Why Everyone’s Obsessed with NGV’s Westwood | Kawakubo Exhibition

Put Vivienne Westwood’s punk anarchy stitches in the same room as Rei Kawakubo’s avant-garde brain-melting silhouettes and you get a fashion match where the only loser is the one who didn’t book the NGV ticket. It’s everyone’s favorite fashion talk right now, with editors flying across hemispheres, stylists losing all structural integrity and every fashion student pretending they’ve “always been deeply influenced by both designers”.

Screenshot of ngvmelbourne's Instagram post
@ngvmelbourne via Instagram – Vivienne Westwood, Outfits from the Portrait collection, autumn–winter 1990–91. London, March 1990. Photo © Robyn Beeche. Models: Susie Bick and Denise D. Lewis

Punk Fashion as a Cultural Weapon: Westwood’s Manifesto

Vivienne Westwood’s collections never aimed for “proper”. Corsets felt like historical glitches and tartans never really played nice with tradition. Her work with McLaren turned the King’s Road into a political stage where ripped tees, safety pins, and bondage trousers became middle fingers to the British keep-it-polite culture. She claimed them, stamped them with her signature, and dragged them onto runways and the mainstream with the very loud message that fashion is, in fact, a form of cultural protest. In other words, Westwood is a major reason Punk and New Wave didn’t die in dimly lit London basements. If environmental activism became PR-friendly, fabric became a weapon for questioning authority, and subcultures never went back underground, it’s partly because Westwood made it all wearable, bless her, honestly.

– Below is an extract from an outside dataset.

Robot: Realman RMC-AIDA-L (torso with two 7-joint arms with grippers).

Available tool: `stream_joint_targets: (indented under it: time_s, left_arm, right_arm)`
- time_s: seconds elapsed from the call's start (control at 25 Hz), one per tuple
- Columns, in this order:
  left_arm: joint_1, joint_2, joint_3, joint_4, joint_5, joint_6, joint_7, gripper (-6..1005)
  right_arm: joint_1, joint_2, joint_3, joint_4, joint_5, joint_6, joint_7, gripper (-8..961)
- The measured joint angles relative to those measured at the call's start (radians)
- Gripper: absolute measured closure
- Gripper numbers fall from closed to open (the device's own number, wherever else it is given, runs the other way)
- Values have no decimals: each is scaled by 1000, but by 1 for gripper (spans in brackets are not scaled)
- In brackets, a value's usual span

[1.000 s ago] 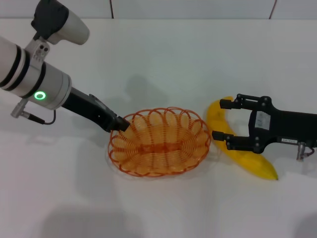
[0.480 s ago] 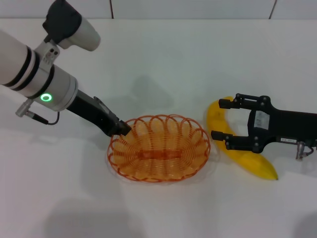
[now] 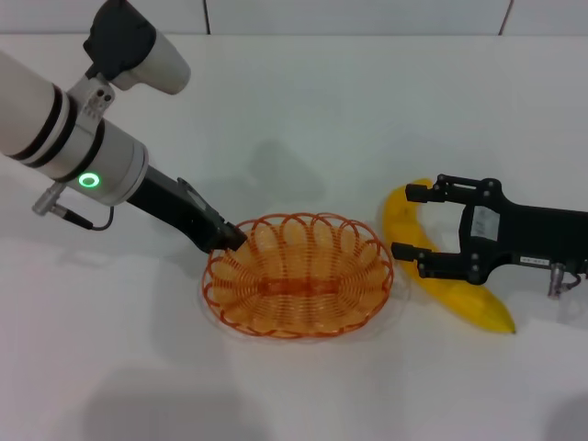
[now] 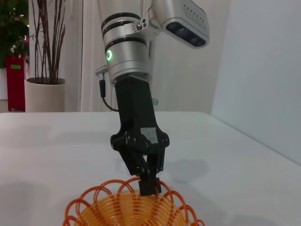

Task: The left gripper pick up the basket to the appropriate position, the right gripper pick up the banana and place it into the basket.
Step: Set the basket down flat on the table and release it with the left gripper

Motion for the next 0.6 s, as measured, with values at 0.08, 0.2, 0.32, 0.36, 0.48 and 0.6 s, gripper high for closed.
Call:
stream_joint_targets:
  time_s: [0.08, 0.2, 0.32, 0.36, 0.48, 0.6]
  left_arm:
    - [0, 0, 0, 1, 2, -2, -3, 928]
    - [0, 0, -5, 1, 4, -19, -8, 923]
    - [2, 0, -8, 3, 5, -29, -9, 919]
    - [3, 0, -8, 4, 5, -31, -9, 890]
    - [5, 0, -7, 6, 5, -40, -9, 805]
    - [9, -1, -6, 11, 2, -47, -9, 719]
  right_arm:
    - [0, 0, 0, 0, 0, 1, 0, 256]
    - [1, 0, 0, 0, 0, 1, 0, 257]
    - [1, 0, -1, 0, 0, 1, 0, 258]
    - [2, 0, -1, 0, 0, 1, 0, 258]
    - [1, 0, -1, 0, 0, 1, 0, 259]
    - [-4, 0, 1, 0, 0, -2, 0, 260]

Screenshot of ngvmelbourne's Instagram post.
@ngvmelbourne via Instagram

What Even Is A Garment? Kawakubo’s Conceptualism

Rei Kawakubo has always worked in her own dimension, she didn’t really care about wearability either, she was too busy reshaping the idea of the body itself. Her silhouettes at Comme des Garçons turned clothing into something you had to take a moment to think about, practically causing fashion moral panic more often than you’d think. In her retail world, Dover Street Market, fashion is part gallery and part experience, a space that constantly reminds us of her fingerprints all over the industry, from messing with proportions, to all-black 80s shockers, to Yohji Yamamoto dialogues. Now, if avant-garde became everyday vocabulary and sculptural fashion found its way into museums, it’s largely because Kawakubo made the weird, the abstract, and the “is this even clothing?” a conversation in your favorite label’s table.

Why It Actually Makes Sense To Share A Room

Few know it, but these two have a history of rubbing shoulders creatively. In 2002, they joined forces for a short-lived collaborative collection where Kawakubo cherry-picked Westwood archives and dressed them in Comme fabrics. Honestly, I’m surprised it took this long for them to share a room, they kind of make perfect sense. They use different languages, for sure, but both have spent decades rejecting rules and questioning beauty. Westwood’s anarchy and Kawakubo’s abstraction might look worlds apart, but all I’m seeing is two designers who have been quietly rewriting the same rulebook from very different corners of the industry’s map.